Ever since I started taking happy pills, I have really vivid dreams. Sometimes, I even confuse them with reality, and it's really weird/annoying. I can sympathize with schizophrenics even more now cause I know what it's like trying to differentiate reality from your mind. Lol.
My sister has been missing her favorite shirt since we went to see my cousin graduate from the Marine Corps bootcamp. It's green with a cartoon zebra on it. She thinks she left it at the hotal and we haven't been able to find it since then. I (think?) I had a dream that I was folding laundry on my bed and I came across a green shirt that was inside out, and it was the zebra shirt. I was so excited that it randomly turned up, and I left it on the bed.
When my sister got home later, I told her I found the zebra shirt, and she was so excited. I told her I would go get it, and it wasn't on the bed. I turned our room upside down looking for that darn thing, TWICE, and I never found it. If it was a dream, it was so real that I couldn't tell it was a dream.
Another instance happened this weekend.
My mom despises Rachel Ray. I kind of love her, but my mom cringes every time she comes on the Food Network. She's just so perky. Anyway, my aunt gives me her Rachel Ray magazines after she is done with them because she knows I like to cook. She gave me the newest one the other day. I apparently had a dream that my mom was looking through a Rachel Ray magazine at Walmart while we were checking out (nothing unusual about this. My mom always looks at magazines while we are in line to check out). She said to me, "I know I don't like her on TV, but I actually really like her magazines". I swear it was real!
This weekend, I was talking to my mom, and I saw a Rachel Ray magazine on my bedroom floor. I said to her, "Hey, there's the new magazine if you want to look at it". She replied with a quizzical look on her face and wrinkled her nose, "You know I don't like Rachel Ray".
I was baffled. I told her that I was with her in Walmart the other day and she told me she liked the magazines. It kind of upset me that this dream I had was so real that I think it really happened. Later my mom told me that before I told her about my dreams being so real, she didn't understand why I was so upset, and she thought I got her a magazine subscription for Christmas or something.
I think the next time I go to my doctor, I am going to ask if this is normal or not.

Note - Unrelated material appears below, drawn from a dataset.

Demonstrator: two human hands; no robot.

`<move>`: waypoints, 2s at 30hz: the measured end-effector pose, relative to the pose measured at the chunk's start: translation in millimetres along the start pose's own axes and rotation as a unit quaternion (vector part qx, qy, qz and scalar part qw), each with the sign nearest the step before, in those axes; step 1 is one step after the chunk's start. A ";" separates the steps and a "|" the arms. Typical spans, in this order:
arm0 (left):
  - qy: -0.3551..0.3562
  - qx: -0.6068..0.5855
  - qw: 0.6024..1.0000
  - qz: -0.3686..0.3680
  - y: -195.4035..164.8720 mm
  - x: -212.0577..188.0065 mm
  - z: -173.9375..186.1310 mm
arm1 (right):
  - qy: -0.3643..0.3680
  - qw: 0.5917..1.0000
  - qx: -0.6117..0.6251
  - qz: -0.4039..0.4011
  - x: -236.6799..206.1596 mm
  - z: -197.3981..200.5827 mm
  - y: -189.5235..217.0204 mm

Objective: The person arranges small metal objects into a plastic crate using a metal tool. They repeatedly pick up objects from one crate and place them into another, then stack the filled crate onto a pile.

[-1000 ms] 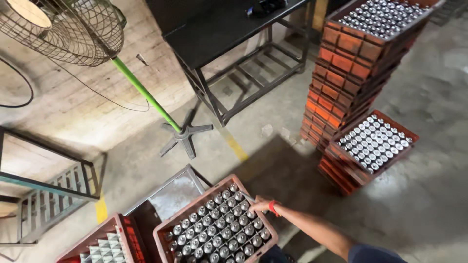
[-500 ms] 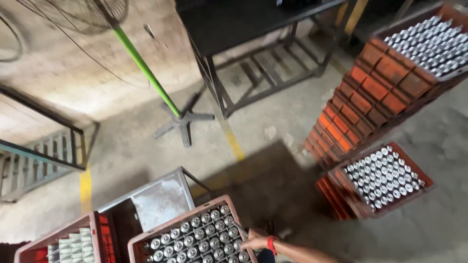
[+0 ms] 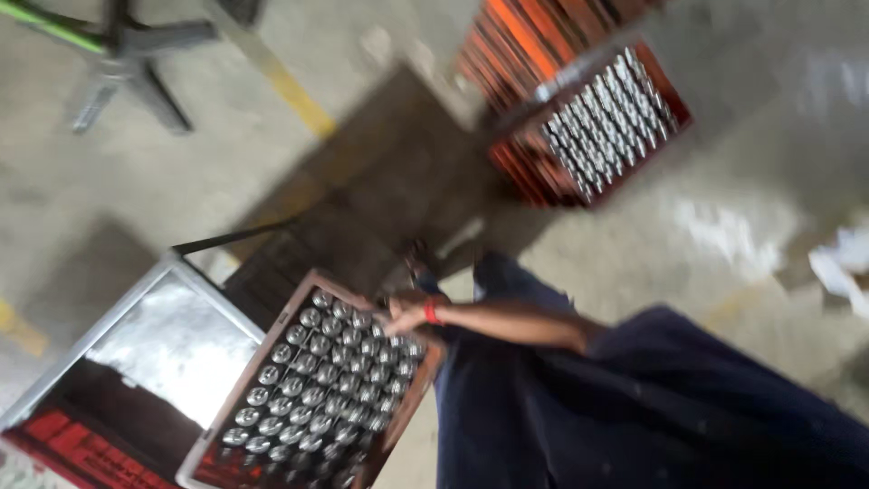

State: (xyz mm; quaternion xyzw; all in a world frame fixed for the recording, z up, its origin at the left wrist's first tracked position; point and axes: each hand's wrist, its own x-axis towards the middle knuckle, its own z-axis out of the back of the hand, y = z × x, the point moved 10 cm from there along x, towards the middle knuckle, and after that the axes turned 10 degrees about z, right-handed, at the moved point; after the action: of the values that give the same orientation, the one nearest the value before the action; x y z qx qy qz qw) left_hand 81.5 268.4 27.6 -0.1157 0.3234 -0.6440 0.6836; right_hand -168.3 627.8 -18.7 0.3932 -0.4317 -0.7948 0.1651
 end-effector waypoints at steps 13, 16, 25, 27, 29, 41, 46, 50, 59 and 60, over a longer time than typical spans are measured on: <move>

It's kind of amazing, but mostly really annoying.
Dear Crazy Girl,
ReplyDeleteHang in there. Maybe cut the med dosage, do some yoga. I like to blame everything on 2 things: Stress, or over 40. Unfortunately I have both!
-Lela
I understand. Sometimes I have dreams so vivid I think I'm awake... and then I get panicky because unconsciously I realize I'm actually asleep and I can't move my body. It's a weird feeling, and I blame the happy pills as well.
ReplyDeleteBut then there's the alternative... the "when I don't take anti-depressants" times... and the memories remind me the weird dreams are worth it.